Billed as an address on “the power of pluralism,” the speech — a road map of sorts for political survival for liberals in a second term for Donald J. Trump — was delivered before hundreds of people as part of an annual Democracy Forum put on by the Obama Foundation, a private nonprofit entity that is led by Mr. Obama.
Mr. Obama opened the speech with an acknowledgment that when he told friends of the focus of this year’s forum, the topic drew groans and eye rolls.
“We’ve just been through a fierce, hard-fought election, and it’s fair to say that it did not turn out as they had hoped,” said Mr. Obama, who had, along with his wife, Michelle, campaigned intensely for Kamala Harris, the Democratic candidate, in the final weeks.
For Mr. Obama’s friends, he said, talk of bridging differences in a bitterly divided country seemed like an academic exercise.
“It felt far-fetched, even naïve, especially since, as far as they were concerned, the election proved that democracy’s down pretty far on people’s priority lists,” he said.
But, he said, “it’s easy to give democracy lip service when it delivers the outcomes we want,” adding, “it’s when we don’t get what we want that our commitment to democracy is tested.”
It is not just leaders who need to build relationships with opponents, Mr. Obama said, urging the young people in the audience to make that their mission.
“Advocates and rank and file in any group have to be down for compromise as well,” he said.
The Democracy Forum, a daylong conference that draws students and nonprofit professionals with sessions on leadership, political organizing and polarization, was held at the Marriott Marquis on the South Side of Chicago. The Obama Presidential Center, which is several miles away, is still under construction and is expected to open to the public in 2026.

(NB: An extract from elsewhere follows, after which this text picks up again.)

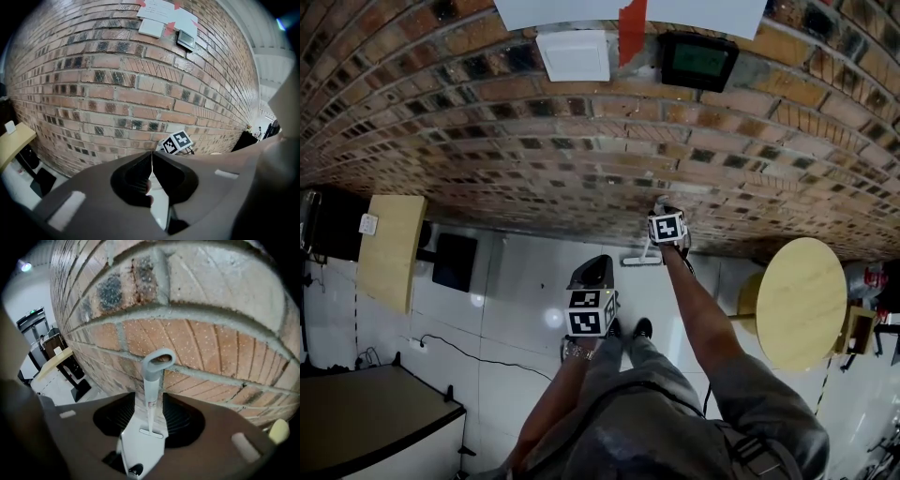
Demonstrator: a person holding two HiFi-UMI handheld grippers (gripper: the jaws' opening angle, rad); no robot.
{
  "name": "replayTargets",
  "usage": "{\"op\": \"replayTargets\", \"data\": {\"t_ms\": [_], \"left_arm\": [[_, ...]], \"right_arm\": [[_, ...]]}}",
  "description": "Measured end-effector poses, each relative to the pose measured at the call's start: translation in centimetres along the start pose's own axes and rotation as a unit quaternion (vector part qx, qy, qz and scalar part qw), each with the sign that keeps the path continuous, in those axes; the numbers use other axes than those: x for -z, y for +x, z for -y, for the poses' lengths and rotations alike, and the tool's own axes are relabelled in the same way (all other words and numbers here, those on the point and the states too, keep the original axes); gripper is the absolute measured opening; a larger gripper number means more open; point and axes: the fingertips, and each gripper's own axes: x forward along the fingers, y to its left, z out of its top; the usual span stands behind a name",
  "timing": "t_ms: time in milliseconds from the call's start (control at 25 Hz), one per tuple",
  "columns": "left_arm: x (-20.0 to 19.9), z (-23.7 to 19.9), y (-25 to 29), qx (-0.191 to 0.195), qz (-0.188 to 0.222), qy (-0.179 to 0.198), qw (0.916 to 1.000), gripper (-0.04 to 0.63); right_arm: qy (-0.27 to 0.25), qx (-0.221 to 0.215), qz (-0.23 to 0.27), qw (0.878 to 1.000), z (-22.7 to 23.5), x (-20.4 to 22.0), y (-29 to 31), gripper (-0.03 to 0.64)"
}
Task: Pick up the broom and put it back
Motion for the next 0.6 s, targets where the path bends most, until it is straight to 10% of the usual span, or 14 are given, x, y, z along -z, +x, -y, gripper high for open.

The Obama Presidential Center will not be an official presidential library. Mr. Obama chose a privately operated facility that will receive some artifacts on loan from the National Archives and Records Administration., but will not be operated by the agency.
Berto Aguayo, a native of the South Side and a lawyer who founded a violence prevention organization, introduced Mr. Obama, and Mr. Obama’s sister, Maya Soetoro-Ng, watched his speech from the front row.
The speech veered away from the blunt partisan politics that had dominated Mr. Obama’s most recent public appearances.
At the Democratic National Convention in Chicago in August, Mr. Obama cast Ms. Harris’s bid for the presidency as an extension of his own, saying that “the torch has been passed” to her.
At the time, he emphasized that Ms. Harris’s campaign was an uphill one, and that a large number of voters felt disenfranchised. The United States was still closely divided, Mr. Obama said, “a country where too many Americans are still struggling and don’t believe government can help.”
On the campaign trail this fall, Mr. Obama spoke in Wisconsin and Pennsylvania, appealing to Black men in particular as their support for Ms. Harris was seen as wavering.
“You’re coming up with all kinds of reasons and excuses,” Mr. Obama said in Pittsburgh. “I’ve got a problem with that.
“Part of it makes me think that, well, you just aren’t feeling the idea of having a woman as president, and you’re coming up with other alternatives and other reasons for that,” Mr. Obama continued, adding that the “women in our lives have been getting our backs this entire time.”
In his speech on Thursday, Mr. Obama returned briefly to the subject of his own family, reminding the audience that identities are not singular and static. Sometimes there is a false perception, he said, that “because you’re a male, you automatically have certain attitudes and, let’s face it, you’re part of the patriarchy.
“I have two daughters and a wife, and sometimes I’m sitting at the dinner table, and I’m like, ‘What? What did I do?’” he said, drawing laughs.
“They pick on me all the time,” he said.